◆ **Work item**:
Each line below that carries the string "instance" must appear in the answer.

◆ **Dataset extract**:
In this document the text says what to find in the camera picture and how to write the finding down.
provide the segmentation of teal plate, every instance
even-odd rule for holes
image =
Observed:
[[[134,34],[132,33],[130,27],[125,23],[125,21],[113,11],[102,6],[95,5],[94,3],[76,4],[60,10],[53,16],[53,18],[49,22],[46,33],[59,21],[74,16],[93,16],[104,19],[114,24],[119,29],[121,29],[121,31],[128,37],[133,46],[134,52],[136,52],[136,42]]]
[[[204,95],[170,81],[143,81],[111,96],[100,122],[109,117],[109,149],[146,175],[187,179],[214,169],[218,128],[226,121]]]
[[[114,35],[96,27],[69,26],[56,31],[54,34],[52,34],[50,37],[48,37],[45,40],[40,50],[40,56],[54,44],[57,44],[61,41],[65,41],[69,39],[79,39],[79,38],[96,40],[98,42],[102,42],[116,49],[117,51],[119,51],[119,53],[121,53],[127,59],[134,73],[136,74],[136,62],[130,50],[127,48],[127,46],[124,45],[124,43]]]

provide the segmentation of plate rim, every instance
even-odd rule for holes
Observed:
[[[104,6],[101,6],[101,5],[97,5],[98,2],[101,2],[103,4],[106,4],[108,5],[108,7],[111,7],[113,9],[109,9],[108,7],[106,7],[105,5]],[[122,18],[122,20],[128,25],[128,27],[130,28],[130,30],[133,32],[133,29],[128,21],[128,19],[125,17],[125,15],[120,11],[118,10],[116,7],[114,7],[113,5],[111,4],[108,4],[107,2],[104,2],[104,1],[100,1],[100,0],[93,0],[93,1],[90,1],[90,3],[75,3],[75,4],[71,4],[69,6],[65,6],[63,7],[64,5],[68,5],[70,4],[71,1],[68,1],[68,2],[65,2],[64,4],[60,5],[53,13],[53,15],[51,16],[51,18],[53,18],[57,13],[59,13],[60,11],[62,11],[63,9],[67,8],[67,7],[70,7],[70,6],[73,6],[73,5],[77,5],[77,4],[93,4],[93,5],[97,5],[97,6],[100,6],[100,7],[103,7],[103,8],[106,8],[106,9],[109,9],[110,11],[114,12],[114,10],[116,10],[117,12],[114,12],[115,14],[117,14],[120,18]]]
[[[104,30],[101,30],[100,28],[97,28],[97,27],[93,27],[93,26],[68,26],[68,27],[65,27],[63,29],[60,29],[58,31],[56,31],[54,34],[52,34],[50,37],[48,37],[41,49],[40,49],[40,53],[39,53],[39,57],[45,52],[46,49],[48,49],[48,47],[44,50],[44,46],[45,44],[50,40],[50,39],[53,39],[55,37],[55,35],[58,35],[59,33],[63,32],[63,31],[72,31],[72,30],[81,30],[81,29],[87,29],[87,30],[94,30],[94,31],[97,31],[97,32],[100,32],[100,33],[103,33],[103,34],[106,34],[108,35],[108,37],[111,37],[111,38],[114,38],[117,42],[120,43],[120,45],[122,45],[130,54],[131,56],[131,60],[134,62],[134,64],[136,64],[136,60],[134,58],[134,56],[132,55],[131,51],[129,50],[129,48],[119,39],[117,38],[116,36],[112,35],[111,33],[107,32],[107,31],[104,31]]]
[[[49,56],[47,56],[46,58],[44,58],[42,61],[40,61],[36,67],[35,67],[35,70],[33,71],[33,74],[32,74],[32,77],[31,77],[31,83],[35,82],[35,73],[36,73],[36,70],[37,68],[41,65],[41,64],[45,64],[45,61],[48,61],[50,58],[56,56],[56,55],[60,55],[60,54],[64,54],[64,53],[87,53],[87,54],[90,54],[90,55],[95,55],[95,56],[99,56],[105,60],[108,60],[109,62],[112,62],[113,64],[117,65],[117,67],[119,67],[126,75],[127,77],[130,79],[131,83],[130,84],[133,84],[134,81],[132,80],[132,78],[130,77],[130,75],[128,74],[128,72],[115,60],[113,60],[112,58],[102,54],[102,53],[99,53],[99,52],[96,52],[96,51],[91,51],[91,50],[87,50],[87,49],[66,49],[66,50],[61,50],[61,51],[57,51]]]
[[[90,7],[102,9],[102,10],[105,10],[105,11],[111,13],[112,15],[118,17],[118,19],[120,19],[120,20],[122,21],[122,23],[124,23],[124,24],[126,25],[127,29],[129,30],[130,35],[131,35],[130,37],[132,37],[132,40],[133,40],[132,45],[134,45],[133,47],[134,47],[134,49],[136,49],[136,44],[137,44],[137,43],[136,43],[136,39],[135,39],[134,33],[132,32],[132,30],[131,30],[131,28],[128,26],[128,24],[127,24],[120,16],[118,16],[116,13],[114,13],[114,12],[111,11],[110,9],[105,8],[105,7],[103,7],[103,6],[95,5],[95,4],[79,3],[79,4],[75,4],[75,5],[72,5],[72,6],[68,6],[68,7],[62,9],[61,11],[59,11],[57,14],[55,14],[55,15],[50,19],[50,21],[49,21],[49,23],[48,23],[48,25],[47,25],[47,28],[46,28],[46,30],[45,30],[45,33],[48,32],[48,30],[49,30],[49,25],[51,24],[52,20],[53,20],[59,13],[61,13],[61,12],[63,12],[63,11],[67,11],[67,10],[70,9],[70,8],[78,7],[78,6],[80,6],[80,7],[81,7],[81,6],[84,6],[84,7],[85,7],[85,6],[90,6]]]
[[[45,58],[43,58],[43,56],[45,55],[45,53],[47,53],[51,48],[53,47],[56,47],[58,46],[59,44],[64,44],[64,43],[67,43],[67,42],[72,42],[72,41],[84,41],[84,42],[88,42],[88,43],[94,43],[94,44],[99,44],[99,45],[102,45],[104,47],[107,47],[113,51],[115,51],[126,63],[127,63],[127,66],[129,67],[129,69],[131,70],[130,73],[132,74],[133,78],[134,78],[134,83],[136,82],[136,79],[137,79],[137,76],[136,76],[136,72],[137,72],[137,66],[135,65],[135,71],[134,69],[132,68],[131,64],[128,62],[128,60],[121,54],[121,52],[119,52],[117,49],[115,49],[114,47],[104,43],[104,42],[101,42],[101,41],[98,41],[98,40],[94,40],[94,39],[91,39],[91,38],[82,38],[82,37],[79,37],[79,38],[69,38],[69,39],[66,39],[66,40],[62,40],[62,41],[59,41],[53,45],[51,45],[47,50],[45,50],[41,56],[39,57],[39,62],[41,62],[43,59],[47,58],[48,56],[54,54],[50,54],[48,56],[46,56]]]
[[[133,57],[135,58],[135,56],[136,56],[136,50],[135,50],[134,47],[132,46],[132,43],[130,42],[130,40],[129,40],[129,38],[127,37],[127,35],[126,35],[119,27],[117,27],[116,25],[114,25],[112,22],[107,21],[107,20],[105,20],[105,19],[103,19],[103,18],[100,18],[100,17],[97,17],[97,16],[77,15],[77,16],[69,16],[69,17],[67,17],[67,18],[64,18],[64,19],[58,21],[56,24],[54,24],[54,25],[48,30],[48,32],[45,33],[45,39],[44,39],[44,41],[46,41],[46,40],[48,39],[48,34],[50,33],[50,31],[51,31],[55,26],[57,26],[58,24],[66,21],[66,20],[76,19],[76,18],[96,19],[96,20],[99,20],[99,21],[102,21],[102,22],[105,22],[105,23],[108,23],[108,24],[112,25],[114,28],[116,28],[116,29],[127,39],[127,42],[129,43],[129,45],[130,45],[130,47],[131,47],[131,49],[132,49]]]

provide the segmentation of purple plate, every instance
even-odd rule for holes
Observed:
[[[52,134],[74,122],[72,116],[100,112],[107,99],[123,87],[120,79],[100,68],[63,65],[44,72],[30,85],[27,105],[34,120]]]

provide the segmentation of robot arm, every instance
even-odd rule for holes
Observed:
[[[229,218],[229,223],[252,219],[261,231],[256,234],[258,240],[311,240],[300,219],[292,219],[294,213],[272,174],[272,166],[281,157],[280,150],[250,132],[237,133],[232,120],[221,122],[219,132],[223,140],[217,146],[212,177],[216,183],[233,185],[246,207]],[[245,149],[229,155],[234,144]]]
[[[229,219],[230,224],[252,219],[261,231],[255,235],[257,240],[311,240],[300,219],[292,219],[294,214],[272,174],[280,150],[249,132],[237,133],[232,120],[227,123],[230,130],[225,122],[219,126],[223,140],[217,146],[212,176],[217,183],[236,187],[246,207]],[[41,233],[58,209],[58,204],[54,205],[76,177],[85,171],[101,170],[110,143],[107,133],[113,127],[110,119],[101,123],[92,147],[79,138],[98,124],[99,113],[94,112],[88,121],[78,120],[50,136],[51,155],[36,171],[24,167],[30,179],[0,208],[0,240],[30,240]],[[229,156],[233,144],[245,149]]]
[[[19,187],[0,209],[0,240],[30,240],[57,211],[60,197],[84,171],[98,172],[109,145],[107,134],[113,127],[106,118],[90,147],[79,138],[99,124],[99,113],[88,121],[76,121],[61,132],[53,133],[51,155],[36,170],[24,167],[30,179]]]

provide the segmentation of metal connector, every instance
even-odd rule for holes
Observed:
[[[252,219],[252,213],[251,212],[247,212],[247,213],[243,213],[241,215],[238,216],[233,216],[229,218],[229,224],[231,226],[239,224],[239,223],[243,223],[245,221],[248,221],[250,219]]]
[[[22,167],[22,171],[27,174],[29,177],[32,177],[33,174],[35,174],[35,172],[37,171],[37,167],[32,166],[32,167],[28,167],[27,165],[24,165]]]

◆ **Result for this exercise**:
provide the segmentation of teal plate, every instance
provide the segmentation of plate rim, every instance
provide the segmentation of purple plate, every instance
provide the segmentation of robot arm, every instance
provide the segmentation of metal connector, every instance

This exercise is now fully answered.